La gente escuchaba, intrigada. El sonido de las cucharas contra los cuencos llenaba los huecos entre sus susurros.
—¿Tú te pondrías uno?
Preguntó alguien con una sonrisa burlona.
—Si Lord Kael lo aprobara, entonces sí.
Respondió un hombre al instante.
—Si me acerca a su bendición, ¿por qué no?
—Él no necesita más seguidores.
Murmuró una mujer precavida.
—Quizá no.
Dijo su amiga, sonriendo levemente.
—Pero quizá la Fe sí.
—¿Quién sabe? Puede que seamos capaces de producir más Energía de Fe si nos unimos a ella.
—Y todos sabemos lo que significa más Energía de Fe, ¿no?
La mujer sonrió con picardía mientras miraba a los demás. Después de todo, cada persona allí presente tenía una cosa en común.
¡Todos querían que la Comida Divina durara para siempre!
Todos sonrieron ante esas palabras, pero entonces…
—No es tan fácil llevar lo que ella cose.
Otra mujer, que no había participado en la conversación hasta ahora, negó con la cabeza.
—¿Qué quieres decir?
Cuestionó un hombre con el ceño fruncido.
La mujer lo miró y entonces…
—Llevar la ropa que ella cose no es algo que ocurra solo porque quieras llevarla.
—Esa ropa es un símbolo,
—una señal que demuestra tu absoluta Fe y Devoción a Lord Kael, sin importar la situación.
—Ni siquiera la propia Vandra las lleva ahora mismo. Dice que para llevarlas, uno necesita seguir un estricto conjunto de reglas, reglas que ponen a prueba tu devoción.
—Llevar esa ropa es una cuestión de orgullo, no algo que se haga solo porque te guste.
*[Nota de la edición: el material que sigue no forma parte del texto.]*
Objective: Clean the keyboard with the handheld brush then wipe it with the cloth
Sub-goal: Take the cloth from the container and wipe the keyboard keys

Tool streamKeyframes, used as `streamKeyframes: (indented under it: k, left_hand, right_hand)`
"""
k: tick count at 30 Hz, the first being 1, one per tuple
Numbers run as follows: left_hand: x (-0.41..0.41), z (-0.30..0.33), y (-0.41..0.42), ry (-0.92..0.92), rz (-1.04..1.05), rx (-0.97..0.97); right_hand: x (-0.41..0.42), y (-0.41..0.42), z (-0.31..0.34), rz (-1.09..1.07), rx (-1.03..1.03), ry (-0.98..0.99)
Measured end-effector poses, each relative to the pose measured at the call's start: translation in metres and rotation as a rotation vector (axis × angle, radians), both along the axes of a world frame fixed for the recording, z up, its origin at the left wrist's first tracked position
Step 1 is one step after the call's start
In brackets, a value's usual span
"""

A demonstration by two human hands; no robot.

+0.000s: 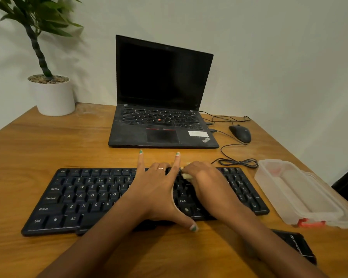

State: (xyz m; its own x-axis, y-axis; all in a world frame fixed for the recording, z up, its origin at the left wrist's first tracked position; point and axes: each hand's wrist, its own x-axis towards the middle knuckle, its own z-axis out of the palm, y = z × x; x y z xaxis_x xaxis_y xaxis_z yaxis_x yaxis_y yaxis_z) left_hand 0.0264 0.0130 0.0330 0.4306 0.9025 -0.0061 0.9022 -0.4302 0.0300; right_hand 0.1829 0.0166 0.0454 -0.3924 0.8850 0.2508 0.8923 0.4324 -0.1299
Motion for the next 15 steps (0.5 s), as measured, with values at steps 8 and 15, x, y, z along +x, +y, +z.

—Al hacer esto, Vandra solo tiene un objetivo: reunir suficiente Energía de Fe para Lord Kael para que no tenga que preocuparse por ello por el resto de su vida.
—Y solo aquellos que estén preparados para dar la vida por la causa podrán llevar esa ropa.
La mujer explicó, y por un instante, todo el lugar quedó en silencio, con cada persona absorta en sus propios pensamientos.
Por supuesto, la mayoría sintió que las palabras «estar preparados para dar la vida por la causa» eran excesivas, pero una minoría de personas era diferente…
Ellos…
Sintieron una extraña emoción crecer en su interior.
Como si… hubieran encontrado el propósito de sus vidas.